The reason for the predecessor-successor auditor correspondence is to advise the successor auditor of the way of the business and particular ascribes of the customer to figure out whether the successor auditor needs to go up against them as a customer. It is the obligation of the successor auditor, with the consent of the client, to start correspondence with the predecessor auditor.
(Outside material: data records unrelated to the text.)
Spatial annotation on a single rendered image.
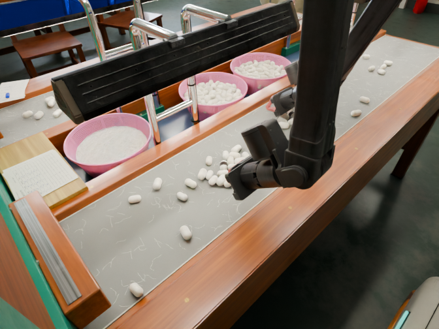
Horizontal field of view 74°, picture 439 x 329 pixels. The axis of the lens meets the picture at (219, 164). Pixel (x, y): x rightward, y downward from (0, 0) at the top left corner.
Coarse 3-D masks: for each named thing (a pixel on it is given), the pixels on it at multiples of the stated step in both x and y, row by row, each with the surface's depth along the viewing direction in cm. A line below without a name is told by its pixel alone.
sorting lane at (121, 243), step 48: (384, 48) 144; (432, 48) 142; (384, 96) 111; (240, 144) 92; (144, 192) 78; (192, 192) 78; (96, 240) 67; (144, 240) 67; (192, 240) 67; (144, 288) 59
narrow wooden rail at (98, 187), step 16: (384, 32) 154; (288, 80) 117; (256, 96) 108; (224, 112) 101; (240, 112) 101; (192, 128) 94; (208, 128) 94; (160, 144) 89; (176, 144) 89; (192, 144) 92; (144, 160) 84; (160, 160) 85; (112, 176) 79; (128, 176) 80; (96, 192) 75; (64, 208) 71; (80, 208) 74
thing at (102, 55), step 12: (72, 0) 84; (84, 0) 80; (132, 0) 88; (96, 24) 83; (96, 36) 85; (144, 36) 95; (96, 48) 88; (120, 48) 92; (132, 48) 94; (156, 96) 110; (120, 108) 102; (156, 108) 113
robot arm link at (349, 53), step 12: (372, 0) 67; (384, 0) 65; (396, 0) 64; (372, 12) 67; (384, 12) 66; (360, 24) 70; (372, 24) 68; (384, 24) 70; (348, 36) 73; (360, 36) 71; (372, 36) 70; (348, 48) 74; (360, 48) 72; (348, 60) 75; (348, 72) 79
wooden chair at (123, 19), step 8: (128, 8) 295; (96, 16) 269; (112, 16) 283; (120, 16) 283; (128, 16) 282; (144, 16) 281; (152, 16) 280; (160, 16) 283; (104, 24) 269; (112, 24) 266; (120, 24) 266; (128, 24) 265; (160, 24) 288; (104, 32) 277; (104, 40) 283; (112, 48) 286
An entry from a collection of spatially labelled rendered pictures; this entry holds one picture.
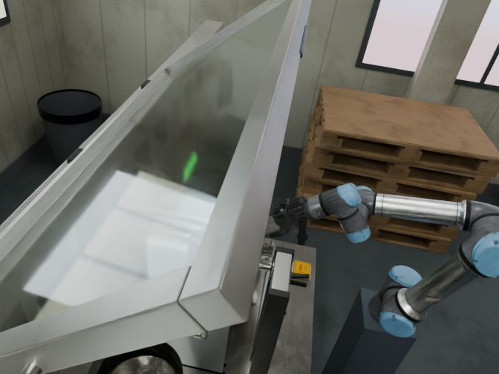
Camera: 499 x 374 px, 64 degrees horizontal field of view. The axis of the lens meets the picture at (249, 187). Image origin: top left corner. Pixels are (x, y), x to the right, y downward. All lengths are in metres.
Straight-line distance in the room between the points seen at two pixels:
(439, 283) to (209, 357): 0.75
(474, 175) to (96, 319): 3.07
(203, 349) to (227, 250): 1.13
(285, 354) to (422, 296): 0.50
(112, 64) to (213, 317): 4.01
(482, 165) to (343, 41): 1.49
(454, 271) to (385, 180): 1.83
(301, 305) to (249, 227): 1.40
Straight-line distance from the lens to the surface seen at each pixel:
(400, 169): 3.08
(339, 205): 1.25
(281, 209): 1.29
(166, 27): 3.89
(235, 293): 0.23
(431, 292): 1.41
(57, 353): 0.34
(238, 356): 1.49
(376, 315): 1.70
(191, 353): 1.40
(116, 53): 4.14
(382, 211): 1.39
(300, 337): 1.57
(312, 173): 3.06
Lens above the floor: 2.19
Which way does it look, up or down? 37 degrees down
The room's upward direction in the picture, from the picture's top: 9 degrees clockwise
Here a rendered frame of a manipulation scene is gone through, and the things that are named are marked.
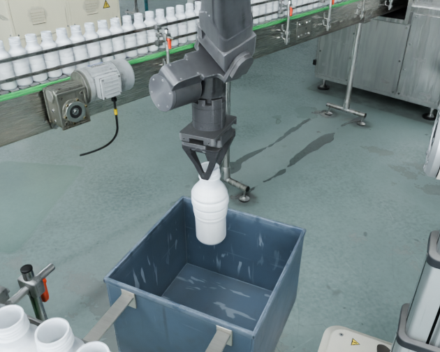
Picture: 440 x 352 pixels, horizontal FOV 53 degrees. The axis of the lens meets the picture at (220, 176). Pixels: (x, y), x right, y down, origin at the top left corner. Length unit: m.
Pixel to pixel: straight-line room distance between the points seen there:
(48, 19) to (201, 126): 3.65
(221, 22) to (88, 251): 1.99
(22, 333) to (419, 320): 0.86
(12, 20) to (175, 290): 3.35
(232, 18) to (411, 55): 3.50
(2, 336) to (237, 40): 0.46
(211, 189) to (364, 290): 1.56
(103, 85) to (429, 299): 1.25
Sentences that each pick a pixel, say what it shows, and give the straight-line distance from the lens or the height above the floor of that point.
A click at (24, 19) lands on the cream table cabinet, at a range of 4.23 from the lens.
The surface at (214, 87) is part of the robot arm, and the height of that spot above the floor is 1.32.
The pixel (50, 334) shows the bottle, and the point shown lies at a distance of 0.57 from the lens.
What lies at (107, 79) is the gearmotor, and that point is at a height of 1.01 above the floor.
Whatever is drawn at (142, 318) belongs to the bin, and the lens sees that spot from 0.92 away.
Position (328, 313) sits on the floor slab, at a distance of 2.12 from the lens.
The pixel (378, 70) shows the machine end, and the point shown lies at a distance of 4.18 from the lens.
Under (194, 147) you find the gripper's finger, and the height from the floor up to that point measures 1.22.
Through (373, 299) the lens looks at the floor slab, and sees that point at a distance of 2.24.
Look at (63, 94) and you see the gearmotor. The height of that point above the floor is 0.99.
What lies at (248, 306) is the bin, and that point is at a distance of 1.11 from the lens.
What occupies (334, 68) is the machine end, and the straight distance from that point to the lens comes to 4.38.
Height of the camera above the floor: 1.56
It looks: 32 degrees down
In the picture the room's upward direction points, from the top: straight up
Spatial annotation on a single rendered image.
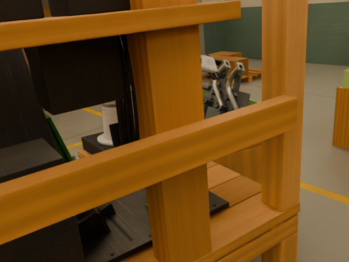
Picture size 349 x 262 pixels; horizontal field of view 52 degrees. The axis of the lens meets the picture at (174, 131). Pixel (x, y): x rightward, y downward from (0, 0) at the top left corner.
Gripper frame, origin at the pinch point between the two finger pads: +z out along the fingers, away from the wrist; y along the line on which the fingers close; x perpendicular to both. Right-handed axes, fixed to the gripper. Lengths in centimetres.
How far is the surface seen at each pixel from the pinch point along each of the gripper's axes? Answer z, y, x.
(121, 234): -65, -87, -2
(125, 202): -59, -73, 7
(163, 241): -62, -96, -22
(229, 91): 12.9, -2.5, 11.6
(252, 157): 28, -36, 26
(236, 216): -31, -87, -16
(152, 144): -75, -83, -47
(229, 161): 13.8, -38.3, 28.7
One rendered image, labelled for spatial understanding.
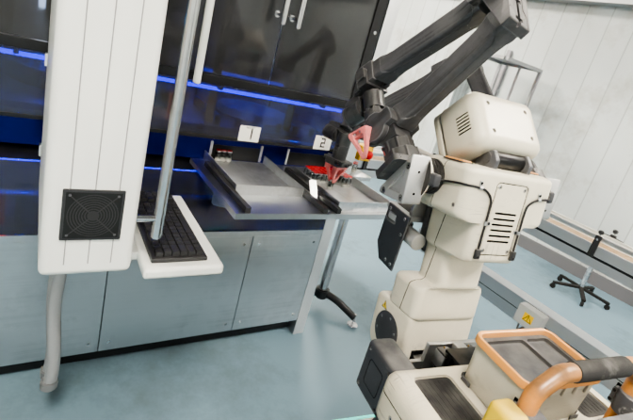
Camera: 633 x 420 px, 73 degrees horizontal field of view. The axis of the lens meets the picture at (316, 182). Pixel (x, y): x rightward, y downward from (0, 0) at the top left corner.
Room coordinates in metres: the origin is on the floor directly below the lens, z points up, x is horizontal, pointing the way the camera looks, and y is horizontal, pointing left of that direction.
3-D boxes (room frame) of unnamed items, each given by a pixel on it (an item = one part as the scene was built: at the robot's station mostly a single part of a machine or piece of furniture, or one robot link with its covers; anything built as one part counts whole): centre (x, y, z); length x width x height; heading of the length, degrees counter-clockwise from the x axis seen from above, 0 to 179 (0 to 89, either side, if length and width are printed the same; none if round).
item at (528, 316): (1.75, -1.10, 0.50); 0.12 x 0.05 x 0.09; 36
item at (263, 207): (1.55, 0.06, 0.87); 0.70 x 0.48 x 0.02; 126
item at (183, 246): (1.10, 0.39, 0.82); 0.40 x 0.14 x 0.02; 36
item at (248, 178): (1.50, 0.24, 0.90); 0.34 x 0.26 x 0.04; 36
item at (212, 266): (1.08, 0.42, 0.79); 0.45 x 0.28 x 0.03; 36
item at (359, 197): (1.61, -0.10, 0.90); 0.34 x 0.26 x 0.04; 36
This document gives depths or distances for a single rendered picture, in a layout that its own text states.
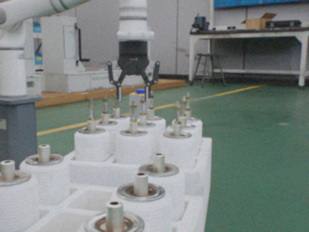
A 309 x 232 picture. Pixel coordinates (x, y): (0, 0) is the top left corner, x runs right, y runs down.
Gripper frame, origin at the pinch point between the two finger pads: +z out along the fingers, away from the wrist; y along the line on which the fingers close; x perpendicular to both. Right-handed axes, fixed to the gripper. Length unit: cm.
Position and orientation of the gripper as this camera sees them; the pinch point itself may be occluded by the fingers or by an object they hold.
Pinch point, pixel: (133, 95)
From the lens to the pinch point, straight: 99.8
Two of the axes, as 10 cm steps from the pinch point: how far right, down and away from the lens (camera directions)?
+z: 0.0, 9.8, 1.8
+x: 1.1, 1.8, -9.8
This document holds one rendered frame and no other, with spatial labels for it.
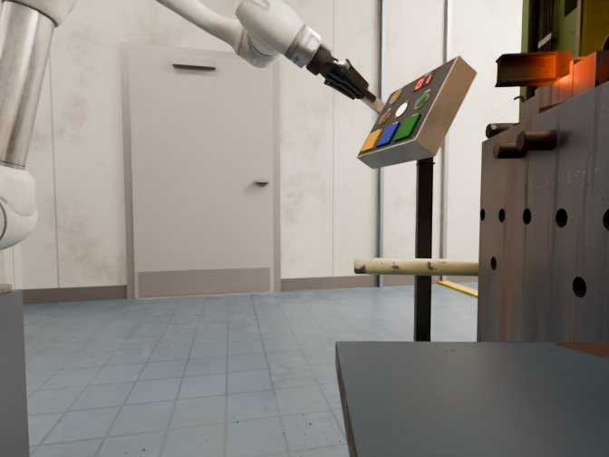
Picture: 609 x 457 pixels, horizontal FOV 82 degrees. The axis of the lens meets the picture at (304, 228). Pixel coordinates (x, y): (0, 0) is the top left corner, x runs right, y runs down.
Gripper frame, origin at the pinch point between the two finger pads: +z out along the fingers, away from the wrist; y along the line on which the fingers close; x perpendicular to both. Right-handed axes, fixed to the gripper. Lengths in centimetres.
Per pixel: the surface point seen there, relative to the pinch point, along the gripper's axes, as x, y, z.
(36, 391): -148, -89, -42
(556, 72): -4.9, 47.2, 8.6
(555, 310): -39, 54, 19
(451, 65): 19.1, 6.3, 13.1
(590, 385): -48, 74, -6
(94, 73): 13, -254, -143
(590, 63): -6, 52, 8
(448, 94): 11.2, 7.0, 15.8
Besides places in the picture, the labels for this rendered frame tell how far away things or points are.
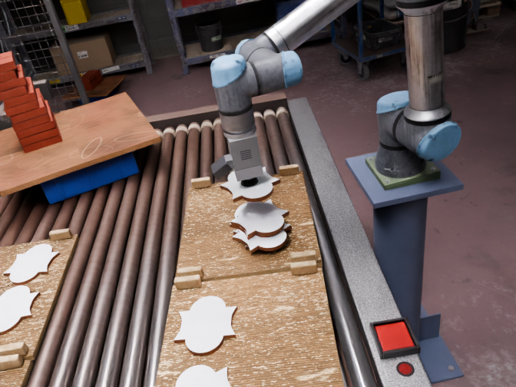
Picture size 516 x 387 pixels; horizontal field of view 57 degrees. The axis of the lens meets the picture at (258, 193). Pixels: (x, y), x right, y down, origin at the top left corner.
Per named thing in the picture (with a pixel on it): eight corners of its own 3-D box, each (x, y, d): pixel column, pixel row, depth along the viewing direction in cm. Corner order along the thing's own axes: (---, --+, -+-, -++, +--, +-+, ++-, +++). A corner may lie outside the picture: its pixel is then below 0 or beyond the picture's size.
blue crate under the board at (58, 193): (121, 139, 184) (114, 116, 179) (142, 173, 160) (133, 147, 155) (40, 167, 175) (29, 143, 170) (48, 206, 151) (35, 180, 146)
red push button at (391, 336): (404, 325, 95) (404, 321, 94) (415, 350, 90) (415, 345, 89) (374, 330, 95) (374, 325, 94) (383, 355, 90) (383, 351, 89)
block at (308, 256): (315, 257, 112) (315, 249, 110) (317, 262, 110) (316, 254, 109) (291, 261, 112) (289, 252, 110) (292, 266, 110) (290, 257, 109)
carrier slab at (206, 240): (302, 174, 145) (302, 170, 144) (322, 267, 111) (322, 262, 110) (190, 190, 147) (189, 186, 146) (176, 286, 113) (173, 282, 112)
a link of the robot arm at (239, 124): (221, 119, 101) (216, 104, 107) (225, 137, 103) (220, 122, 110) (255, 111, 101) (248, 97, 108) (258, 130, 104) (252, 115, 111)
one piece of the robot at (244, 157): (198, 116, 109) (213, 176, 118) (202, 133, 101) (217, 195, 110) (249, 104, 109) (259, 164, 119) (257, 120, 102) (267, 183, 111)
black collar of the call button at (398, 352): (406, 322, 96) (406, 315, 95) (420, 353, 89) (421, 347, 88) (368, 328, 96) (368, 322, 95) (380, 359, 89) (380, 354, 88)
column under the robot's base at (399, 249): (420, 303, 213) (431, 131, 164) (464, 376, 182) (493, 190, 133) (338, 322, 211) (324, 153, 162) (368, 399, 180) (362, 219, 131)
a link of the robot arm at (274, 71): (282, 41, 108) (237, 53, 106) (303, 52, 99) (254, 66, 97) (286, 74, 112) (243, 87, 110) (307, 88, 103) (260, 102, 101)
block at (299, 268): (316, 267, 109) (315, 259, 107) (318, 273, 107) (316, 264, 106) (291, 270, 109) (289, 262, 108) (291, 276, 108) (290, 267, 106)
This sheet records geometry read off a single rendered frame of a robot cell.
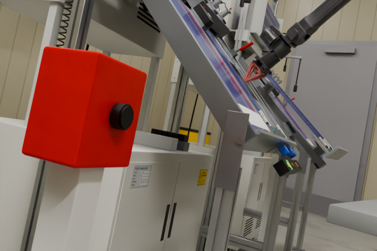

The successor auditor needs to gather data on if there are any regions to give careful consideration to that are more inclined to misreports, the proficiency/adequacy of internal controls and if there is anything particular to run over with the administration or management of the company, how is the relationship with administration/ management of the company, if in case that they are consistent, and possibly most imperative, the main reason behind the switch.